- _What the task requires_
Would you give the entries below again in full, exactly as they stand?

(Supplied records begins)

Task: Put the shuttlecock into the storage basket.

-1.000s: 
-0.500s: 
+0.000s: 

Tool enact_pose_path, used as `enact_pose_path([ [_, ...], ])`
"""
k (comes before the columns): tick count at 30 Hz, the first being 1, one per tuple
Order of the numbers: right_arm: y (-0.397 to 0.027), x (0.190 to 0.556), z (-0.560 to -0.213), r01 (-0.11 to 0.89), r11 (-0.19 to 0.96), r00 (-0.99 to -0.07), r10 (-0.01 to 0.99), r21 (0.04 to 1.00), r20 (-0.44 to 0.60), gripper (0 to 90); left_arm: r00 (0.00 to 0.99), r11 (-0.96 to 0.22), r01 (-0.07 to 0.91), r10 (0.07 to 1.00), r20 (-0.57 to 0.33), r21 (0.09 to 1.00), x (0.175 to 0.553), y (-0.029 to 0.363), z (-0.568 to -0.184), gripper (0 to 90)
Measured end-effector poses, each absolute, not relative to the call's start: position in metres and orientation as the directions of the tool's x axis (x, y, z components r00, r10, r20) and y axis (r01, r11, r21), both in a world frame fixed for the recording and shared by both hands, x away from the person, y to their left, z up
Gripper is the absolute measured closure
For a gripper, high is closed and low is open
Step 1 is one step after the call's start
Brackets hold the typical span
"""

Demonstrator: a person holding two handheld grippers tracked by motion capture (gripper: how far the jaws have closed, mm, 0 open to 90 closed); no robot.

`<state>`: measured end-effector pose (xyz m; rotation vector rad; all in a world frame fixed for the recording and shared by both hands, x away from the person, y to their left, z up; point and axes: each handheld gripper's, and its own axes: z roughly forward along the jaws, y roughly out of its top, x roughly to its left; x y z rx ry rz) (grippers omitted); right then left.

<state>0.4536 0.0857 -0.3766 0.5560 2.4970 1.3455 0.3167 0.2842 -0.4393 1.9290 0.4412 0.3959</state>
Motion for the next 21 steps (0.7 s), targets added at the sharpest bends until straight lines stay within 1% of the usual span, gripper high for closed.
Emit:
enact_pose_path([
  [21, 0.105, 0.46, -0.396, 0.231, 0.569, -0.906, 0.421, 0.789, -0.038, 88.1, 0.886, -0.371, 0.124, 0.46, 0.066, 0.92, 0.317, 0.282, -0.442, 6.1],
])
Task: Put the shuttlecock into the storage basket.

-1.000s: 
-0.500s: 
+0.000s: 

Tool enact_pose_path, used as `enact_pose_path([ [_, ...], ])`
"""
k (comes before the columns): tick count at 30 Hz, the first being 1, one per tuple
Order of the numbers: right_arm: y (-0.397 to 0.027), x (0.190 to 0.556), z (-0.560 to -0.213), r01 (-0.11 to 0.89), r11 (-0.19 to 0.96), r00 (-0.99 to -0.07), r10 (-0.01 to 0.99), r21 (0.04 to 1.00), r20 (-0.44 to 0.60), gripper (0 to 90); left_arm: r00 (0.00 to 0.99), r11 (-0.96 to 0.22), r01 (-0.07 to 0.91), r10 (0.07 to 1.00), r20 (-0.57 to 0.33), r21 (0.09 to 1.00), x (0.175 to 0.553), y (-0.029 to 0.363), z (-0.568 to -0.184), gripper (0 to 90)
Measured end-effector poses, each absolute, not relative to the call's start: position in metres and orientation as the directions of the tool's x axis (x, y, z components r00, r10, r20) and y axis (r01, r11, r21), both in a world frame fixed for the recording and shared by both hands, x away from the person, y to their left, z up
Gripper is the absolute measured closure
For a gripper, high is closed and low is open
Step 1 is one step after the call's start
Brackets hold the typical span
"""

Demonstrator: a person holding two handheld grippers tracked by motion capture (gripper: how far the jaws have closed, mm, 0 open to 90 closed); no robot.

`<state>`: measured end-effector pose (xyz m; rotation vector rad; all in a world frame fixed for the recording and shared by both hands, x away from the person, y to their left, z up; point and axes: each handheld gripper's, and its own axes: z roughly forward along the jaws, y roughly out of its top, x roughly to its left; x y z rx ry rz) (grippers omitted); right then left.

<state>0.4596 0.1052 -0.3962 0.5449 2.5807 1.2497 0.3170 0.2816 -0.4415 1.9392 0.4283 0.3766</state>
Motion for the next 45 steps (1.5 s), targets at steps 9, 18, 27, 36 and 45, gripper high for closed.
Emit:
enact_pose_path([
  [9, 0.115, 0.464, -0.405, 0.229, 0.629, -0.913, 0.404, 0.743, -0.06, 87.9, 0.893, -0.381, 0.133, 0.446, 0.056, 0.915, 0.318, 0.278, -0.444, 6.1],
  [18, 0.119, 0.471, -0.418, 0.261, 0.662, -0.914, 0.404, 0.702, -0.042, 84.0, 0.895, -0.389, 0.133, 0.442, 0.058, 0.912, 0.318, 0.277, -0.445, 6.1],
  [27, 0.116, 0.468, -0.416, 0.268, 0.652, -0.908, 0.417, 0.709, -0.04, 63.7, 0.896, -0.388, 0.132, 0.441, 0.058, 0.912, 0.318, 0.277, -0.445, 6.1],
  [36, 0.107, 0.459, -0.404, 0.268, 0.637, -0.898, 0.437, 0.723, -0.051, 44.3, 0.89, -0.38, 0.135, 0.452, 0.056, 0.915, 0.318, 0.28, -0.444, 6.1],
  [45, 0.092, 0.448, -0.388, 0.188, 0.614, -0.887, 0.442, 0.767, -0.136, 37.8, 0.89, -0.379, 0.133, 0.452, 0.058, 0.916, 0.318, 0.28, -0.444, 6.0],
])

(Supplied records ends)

- _Solution to this task_
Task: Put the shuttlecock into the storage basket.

-1.000s: 
-0.500s: 
+0.000s: 

Tool enact_pose_path, used as `enact_pose_path([ [_, ...], ])`
"""
k (comes before the columns): tick count at 30 Hz, the first being 1, one per tuple
Order of the numbers: right_arm: y (-0.397 to 0.027), x (0.190 to 0.556), z (-0.560 to -0.213), r01 (-0.11 to 0.89), r11 (-0.19 to 0.96), r00 (-0.99 to -0.07), r10 (-0.01 to 0.99), r21 (0.04 to 1.00), r20 (-0.44 to 0.60), gripper (0 to 90); left_arm: r00 (0.00 to 0.99), r11 (-0.96 to 0.22), r01 (-0.07 to 0.91), r10 (0.07 to 1.00), r20 (-0.57 to 0.33), r21 (0.09 to 1.00), x (0.175 to 0.553), y (-0.029 to 0.363), z (-0.568 to -0.184), gripper (0 to 90)
Measured end-effector poses, each absolute, not relative to the call's start: position in metres and orientation as the directions of the tool's x axis (x, y, z components r00, r10, r20) and y axis (r01, r11, r21), both in a world frame fixed for the recording and shared by both hands, x away from the person, y to their left, z up
Gripper is the absolute measured closure
For a gripper, high is closed and low is open
Step 1 is one step after the call's start
Brackets hold the typical span
"""

Demonstrator: a person holding two handheld grippers tracked by motion capture (gripper: how far the jaws have closed, mm, 0 open to 90 closed); no robot.

`<state>`: measured end-effector pose (xyz m; rotation vector rad; all in a world frame fixed for the recording and shared by both hands, x away from the person, y to their left, z up; point and axes: each handheld gripper's, and its own axes: z roughly forward along the jaws, y roughly out of its top, x roughly to its left; x y z rx ry rz) (grippers omitted); right then left.

<state>0.4536 0.0857 -0.3766 0.5560 2.4970 1.3455 0.3167 0.2842 -0.4393 1.9290 0.4412 0.3959</state>
Motion for the next 21 steps (0.7 s), targets added at the sharpest bends until straight lines stay within 1% of the usual span, gripper high for closed.
Emit:
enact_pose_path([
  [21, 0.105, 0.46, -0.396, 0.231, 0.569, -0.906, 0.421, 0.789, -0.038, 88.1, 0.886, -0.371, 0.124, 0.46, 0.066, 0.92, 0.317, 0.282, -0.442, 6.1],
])
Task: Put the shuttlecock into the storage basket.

-1.000s: 
-0.500s: 
+0.000s: 

Tool enact_pose_path, used as `enact_pose_path([ [_, ...], ])`
"""
k (comes before the columns): tick count at 30 Hz, the first being 1, one per tuple
Order of the numbers: right_arm: y (-0.397 to 0.027), x (0.190 to 0.556), z (-0.560 to -0.213), r01 (-0.11 to 0.89), r11 (-0.19 to 0.96), r00 (-0.99 to -0.07), r10 (-0.01 to 0.99), r21 (0.04 to 1.00), r20 (-0.44 to 0.60), gripper (0 to 90); left_arm: r00 (0.00 to 0.99), r11 (-0.96 to 0.22), r01 (-0.07 to 0.91), r10 (0.07 to 1.00), r20 (-0.57 to 0.33), r21 (0.09 to 1.00), x (0.175 to 0.553), y (-0.029 to 0.363), z (-0.568 to -0.184), gripper (0 to 90)
Measured end-effector poses, each absolute, not relative to the call's start: position in metres and orientation as the directions of the tool's x axis (x, y, z components r00, r10, r20) and y axis (r01, r11, r21), both in a world frame fixed for the recording and shared by both hands, x away from the person, y to their left, z up
Gripper is the absolute measured closure
For a gripper, high is closed and low is open
Step 1 is one step after the call's start
Brackets hold the typical span
"""

Demonstrator: a person holding two handheld grippers tracked by motion capture (gripper: how far the jaws have closed, mm, 0 open to 90 closed); no robot.

`<state>`: measured end-effector pose (xyz m; rotation vector rad; all in a world frame fixed for the recording and shared by both hands, x away from the person, y to their left, z up; point and axes: each handheld gripper's, and its own axes: z roughly forward along the jaws, y roughly out of its top, x roughly to its left; x y z rx ry rz) (grippers omitted); right then left.

<state>0.4596 0.1052 -0.3962 0.5449 2.5807 1.2497 0.3170 0.2816 -0.4415 1.9392 0.4283 0.3766</state>
Motion for the next 45 steps (1.5 s), targets at steps 9, 18, 27, 36 and 45, gripper high for closed.
Emit:
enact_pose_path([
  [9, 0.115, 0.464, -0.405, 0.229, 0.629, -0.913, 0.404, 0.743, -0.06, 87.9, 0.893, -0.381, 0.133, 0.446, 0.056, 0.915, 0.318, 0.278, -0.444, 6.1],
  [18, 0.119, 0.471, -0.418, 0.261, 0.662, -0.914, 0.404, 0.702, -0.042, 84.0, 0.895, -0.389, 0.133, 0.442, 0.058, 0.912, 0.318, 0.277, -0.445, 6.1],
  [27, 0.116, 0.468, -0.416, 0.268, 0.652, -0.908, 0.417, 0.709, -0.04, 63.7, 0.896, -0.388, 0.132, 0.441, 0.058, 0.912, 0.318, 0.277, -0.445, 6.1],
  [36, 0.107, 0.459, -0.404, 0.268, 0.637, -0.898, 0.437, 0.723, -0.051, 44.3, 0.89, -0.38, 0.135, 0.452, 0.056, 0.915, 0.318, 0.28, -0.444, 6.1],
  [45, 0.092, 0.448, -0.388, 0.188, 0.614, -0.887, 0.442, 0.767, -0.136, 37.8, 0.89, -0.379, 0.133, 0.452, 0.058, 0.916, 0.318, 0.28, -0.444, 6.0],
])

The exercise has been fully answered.